(Stored dataset items)
⟨
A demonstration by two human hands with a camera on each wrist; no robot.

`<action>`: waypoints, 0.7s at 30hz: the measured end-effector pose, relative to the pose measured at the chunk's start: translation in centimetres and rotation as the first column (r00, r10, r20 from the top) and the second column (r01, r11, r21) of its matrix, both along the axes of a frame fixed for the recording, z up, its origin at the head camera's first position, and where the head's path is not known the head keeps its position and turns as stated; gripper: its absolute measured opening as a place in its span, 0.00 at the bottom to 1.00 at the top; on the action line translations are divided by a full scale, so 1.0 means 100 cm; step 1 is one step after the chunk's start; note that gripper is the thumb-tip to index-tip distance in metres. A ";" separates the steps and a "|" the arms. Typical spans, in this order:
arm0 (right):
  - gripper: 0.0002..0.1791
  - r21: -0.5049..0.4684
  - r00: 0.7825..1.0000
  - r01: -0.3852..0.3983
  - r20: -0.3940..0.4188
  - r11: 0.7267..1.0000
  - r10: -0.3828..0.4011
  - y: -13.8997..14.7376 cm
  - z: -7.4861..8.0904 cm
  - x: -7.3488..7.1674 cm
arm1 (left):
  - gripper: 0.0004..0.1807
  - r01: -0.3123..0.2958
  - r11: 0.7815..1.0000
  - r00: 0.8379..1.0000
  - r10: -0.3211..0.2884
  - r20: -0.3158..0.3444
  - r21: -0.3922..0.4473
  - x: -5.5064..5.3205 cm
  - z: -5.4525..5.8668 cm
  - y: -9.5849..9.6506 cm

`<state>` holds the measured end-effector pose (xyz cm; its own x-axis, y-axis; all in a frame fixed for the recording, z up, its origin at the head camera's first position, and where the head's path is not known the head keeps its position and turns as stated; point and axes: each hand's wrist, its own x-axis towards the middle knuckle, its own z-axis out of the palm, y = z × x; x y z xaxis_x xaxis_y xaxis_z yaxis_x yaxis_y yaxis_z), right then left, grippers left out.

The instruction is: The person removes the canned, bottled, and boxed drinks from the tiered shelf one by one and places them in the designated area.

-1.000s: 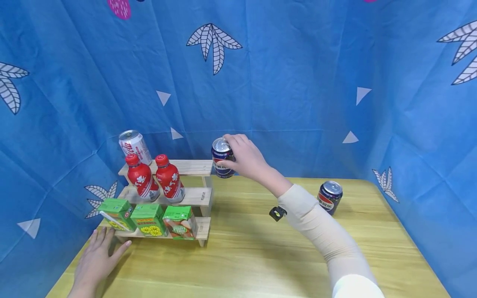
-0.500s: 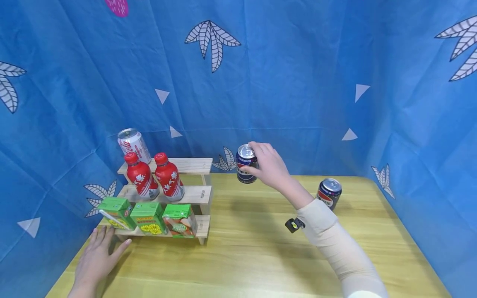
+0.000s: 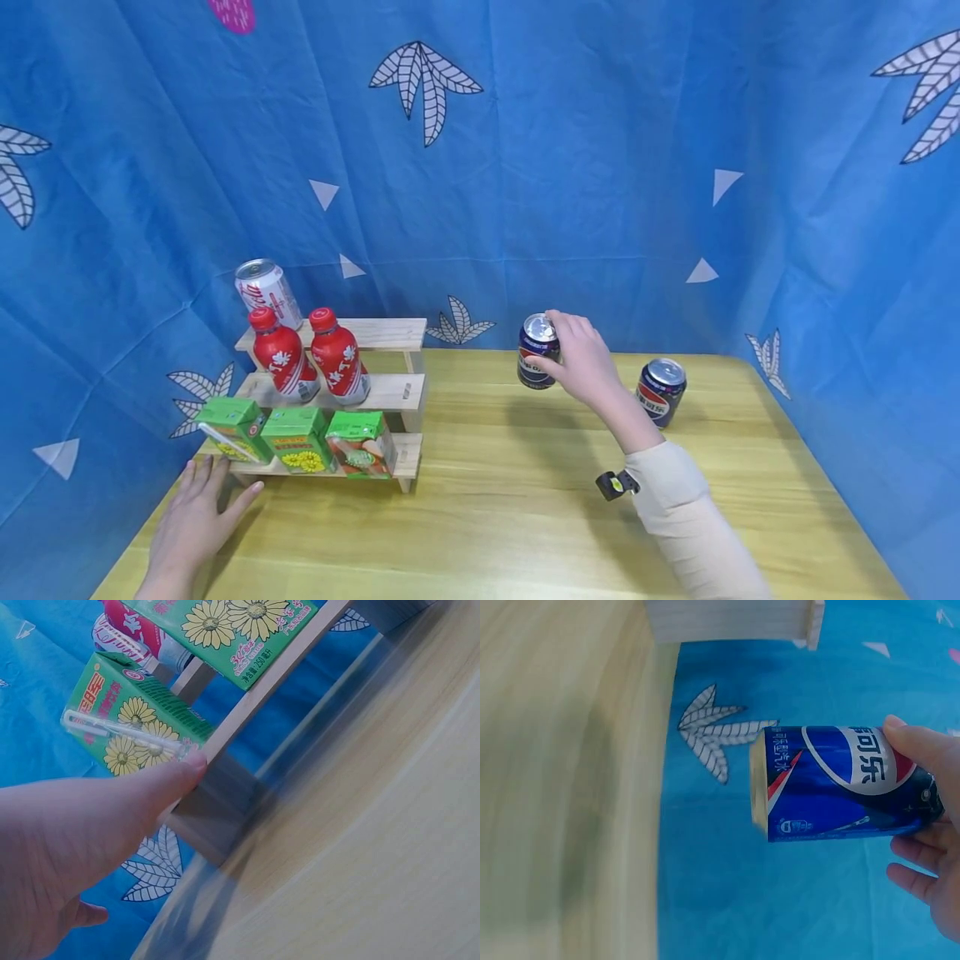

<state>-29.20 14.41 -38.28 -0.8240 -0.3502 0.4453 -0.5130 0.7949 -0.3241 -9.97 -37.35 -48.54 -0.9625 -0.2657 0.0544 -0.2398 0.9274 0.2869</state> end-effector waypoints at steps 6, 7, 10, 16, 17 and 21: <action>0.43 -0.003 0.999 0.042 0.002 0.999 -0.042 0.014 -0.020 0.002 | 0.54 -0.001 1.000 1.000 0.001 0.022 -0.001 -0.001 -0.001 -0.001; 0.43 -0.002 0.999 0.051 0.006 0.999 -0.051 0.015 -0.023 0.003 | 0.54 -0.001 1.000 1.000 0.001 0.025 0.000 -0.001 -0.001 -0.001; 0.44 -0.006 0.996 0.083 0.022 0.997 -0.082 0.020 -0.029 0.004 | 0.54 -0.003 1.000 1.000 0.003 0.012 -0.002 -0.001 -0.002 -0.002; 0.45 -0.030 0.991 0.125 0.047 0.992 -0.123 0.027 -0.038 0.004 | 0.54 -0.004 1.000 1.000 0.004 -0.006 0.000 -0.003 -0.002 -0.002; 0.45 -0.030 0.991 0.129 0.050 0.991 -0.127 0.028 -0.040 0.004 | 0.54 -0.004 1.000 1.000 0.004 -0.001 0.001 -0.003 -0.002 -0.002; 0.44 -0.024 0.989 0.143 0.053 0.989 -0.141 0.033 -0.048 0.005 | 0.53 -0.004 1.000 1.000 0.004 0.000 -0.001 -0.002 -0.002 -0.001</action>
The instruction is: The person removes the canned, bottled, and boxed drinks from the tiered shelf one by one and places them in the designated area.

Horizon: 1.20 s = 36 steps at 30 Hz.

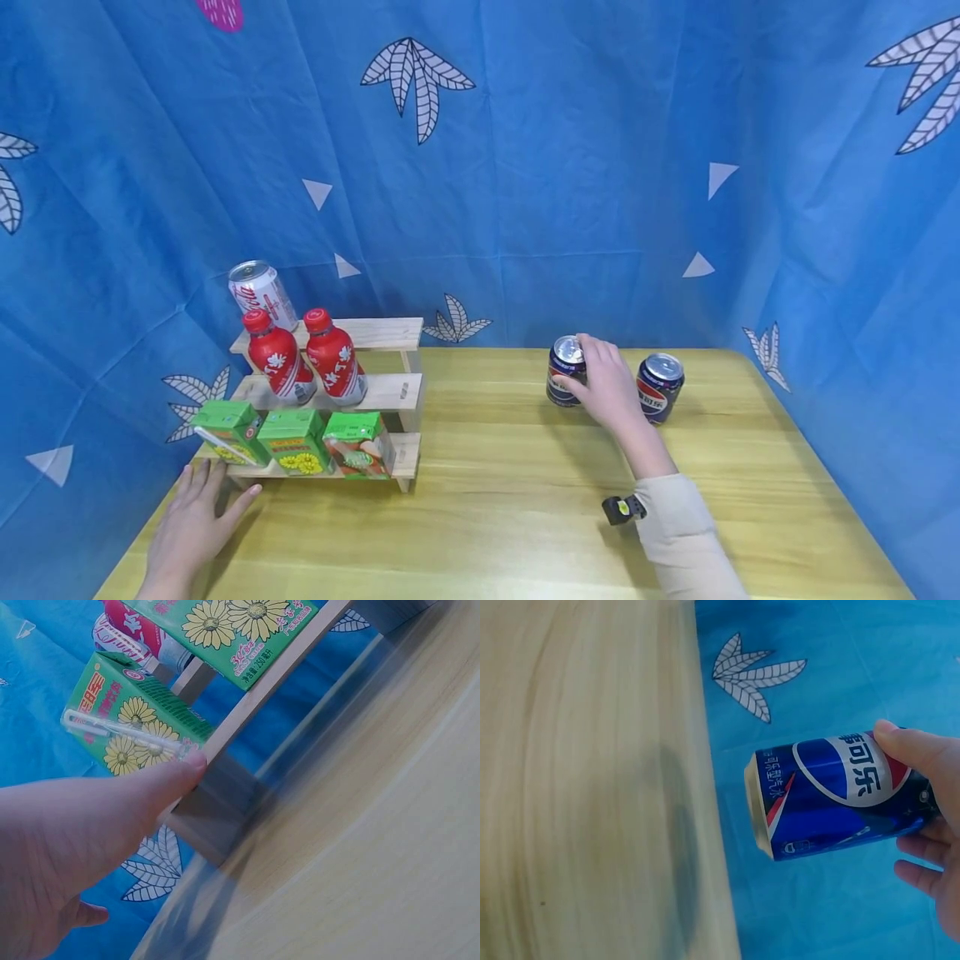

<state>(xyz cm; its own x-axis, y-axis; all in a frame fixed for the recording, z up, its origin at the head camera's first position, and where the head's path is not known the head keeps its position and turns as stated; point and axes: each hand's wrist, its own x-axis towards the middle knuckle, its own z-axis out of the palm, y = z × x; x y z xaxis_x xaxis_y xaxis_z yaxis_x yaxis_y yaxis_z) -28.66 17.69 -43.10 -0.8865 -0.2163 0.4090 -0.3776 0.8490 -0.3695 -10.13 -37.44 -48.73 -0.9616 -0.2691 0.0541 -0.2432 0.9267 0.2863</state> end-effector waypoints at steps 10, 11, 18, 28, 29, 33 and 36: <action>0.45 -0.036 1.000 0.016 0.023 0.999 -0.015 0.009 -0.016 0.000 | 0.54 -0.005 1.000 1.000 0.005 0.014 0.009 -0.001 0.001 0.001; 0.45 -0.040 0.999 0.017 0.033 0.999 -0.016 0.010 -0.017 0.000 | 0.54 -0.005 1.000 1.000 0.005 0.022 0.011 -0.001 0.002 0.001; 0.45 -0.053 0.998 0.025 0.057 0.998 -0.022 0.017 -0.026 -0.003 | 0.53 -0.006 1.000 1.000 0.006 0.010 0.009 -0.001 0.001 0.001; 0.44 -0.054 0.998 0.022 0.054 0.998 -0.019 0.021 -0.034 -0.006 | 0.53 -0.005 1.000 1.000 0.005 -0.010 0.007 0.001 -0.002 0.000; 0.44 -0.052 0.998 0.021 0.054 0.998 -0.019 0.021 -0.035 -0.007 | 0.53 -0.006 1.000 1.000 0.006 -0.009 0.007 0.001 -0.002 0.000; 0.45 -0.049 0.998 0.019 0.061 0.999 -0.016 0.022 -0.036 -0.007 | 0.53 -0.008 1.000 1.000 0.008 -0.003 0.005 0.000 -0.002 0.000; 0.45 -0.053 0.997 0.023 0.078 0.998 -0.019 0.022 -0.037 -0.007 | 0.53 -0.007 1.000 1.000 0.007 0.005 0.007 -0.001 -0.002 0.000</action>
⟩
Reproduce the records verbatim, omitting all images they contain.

A demonstration by two human hands with a camera on each wrist; no robot.

`<action>`: waypoints, 0.7s at 30hz: the measured end-effector pose, relative to the pose measured at the chunk's start: translation in centimetres and rotation as the first column (r00, r10, r20 from the top) and the second column (r01, r11, r21) of its matrix, both along the axes of a frame fixed for the recording, z up, its origin at the head camera's first position, and where the head's path is not known the head keeps its position and turns as stated; gripper: its absolute measured opening as a place in its span, 0.00 at the bottom to 1.00 at the top; on the action line translations are divided by a full scale, so 1.0 means 100 cm; step 1 is one step after the chunk's start; note that gripper is the thumb-tip to index-tip distance in metres. A ";" separates the steps and a "|" the arms. Typical spans, in this order:
arm0 (right):
  - gripper: 0.0002..0.1791
  - r21: -0.5049..0.4684
  - r00: 0.7825..1.0000
  - r01: -0.3852..0.3983
  - r20: -0.3940..0.4188
  - r11: 0.7267..1.0000
  - r10: -0.3828..0.4011
  - y: -13.8997..14.7376 cm
  - z: -7.4861..8.0904 cm
  - x: -7.3488..7.1674 cm
arm1 (left):
  - gripper: 0.0004..0.1807
  - r01: -0.3123..0.2958
  - r11: 0.7815..1.0000
  - r00: 0.8379..1.0000
  - r10: -0.3211..0.2884
  - r20: -0.3158..0.3444
  - r21: -0.3922..0.4473
  - x: -5.5064..5.3205 cm
  - z: -5.4525..5.8668 cm
  - y: -9.5849..9.6506 cm

`<state>` holds the measured end-effector pose (xyz cm; its own x-axis, y-axis; all in a frame fixed for the recording, z up, its origin at the head camera's first position, and where the head's path is not known the head keeps its position and turns as stated; point and axes: each hand's wrist, its own x-axis towards the middle knuckle, its own z-axis out of the palm, y = z × x; x y z xaxis_x xaxis_y xaxis_z yaxis_x yaxis_y yaxis_z), right then left, grippers left out.

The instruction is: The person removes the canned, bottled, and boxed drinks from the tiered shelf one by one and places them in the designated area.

-1.000s: 
-0.500s: 
+0.000s: 

<state>-29.20 14.41 -38.28 -0.8240 -0.3502 0.4453 -0.5130 0.7949 -0.3241 -9.97 -37.35 -48.54 -0.9625 -0.2657 0.0544 -0.2398 0.9274 0.2869</state> end-effector waypoints at steps 6, 7, 10, 16, 17 and 21: <action>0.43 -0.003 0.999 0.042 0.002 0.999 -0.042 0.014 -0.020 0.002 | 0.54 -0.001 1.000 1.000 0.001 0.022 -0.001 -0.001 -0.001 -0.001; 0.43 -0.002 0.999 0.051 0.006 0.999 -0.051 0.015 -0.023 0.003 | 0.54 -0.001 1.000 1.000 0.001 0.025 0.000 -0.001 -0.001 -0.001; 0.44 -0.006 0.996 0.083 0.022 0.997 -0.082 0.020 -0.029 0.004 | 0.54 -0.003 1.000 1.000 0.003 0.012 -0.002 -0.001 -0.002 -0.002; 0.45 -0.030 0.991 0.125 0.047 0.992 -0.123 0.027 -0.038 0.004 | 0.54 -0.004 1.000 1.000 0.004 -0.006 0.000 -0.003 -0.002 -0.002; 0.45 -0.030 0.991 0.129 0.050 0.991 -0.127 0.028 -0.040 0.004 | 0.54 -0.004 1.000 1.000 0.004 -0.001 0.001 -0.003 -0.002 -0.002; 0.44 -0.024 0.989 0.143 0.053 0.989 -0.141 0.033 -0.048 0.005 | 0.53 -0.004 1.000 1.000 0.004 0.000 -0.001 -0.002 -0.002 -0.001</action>
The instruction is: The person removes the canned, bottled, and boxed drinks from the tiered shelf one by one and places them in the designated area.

Horizon: 1.20 s = 36 steps at 30 Hz.


<state>(xyz cm; its own x-axis, y-axis; all in a frame fixed for the recording, z up, its origin at the head camera's first position, and where the head's path is not known the head keeps its position and turns as stated; point and axes: each hand's wrist, its own x-axis towards the middle knuckle, its own z-axis out of the palm, y = z × x; x y z xaxis_x xaxis_y xaxis_z yaxis_x yaxis_y yaxis_z) -28.66 17.69 -43.10 -0.8865 -0.2163 0.4090 -0.3776 0.8490 -0.3695 -10.13 -37.44 -48.73 -0.9616 -0.2691 0.0541 -0.2432 0.9267 0.2863</state> end-effector waypoints at steps 10, 11, 18, 28, 29, 33 and 36: <action>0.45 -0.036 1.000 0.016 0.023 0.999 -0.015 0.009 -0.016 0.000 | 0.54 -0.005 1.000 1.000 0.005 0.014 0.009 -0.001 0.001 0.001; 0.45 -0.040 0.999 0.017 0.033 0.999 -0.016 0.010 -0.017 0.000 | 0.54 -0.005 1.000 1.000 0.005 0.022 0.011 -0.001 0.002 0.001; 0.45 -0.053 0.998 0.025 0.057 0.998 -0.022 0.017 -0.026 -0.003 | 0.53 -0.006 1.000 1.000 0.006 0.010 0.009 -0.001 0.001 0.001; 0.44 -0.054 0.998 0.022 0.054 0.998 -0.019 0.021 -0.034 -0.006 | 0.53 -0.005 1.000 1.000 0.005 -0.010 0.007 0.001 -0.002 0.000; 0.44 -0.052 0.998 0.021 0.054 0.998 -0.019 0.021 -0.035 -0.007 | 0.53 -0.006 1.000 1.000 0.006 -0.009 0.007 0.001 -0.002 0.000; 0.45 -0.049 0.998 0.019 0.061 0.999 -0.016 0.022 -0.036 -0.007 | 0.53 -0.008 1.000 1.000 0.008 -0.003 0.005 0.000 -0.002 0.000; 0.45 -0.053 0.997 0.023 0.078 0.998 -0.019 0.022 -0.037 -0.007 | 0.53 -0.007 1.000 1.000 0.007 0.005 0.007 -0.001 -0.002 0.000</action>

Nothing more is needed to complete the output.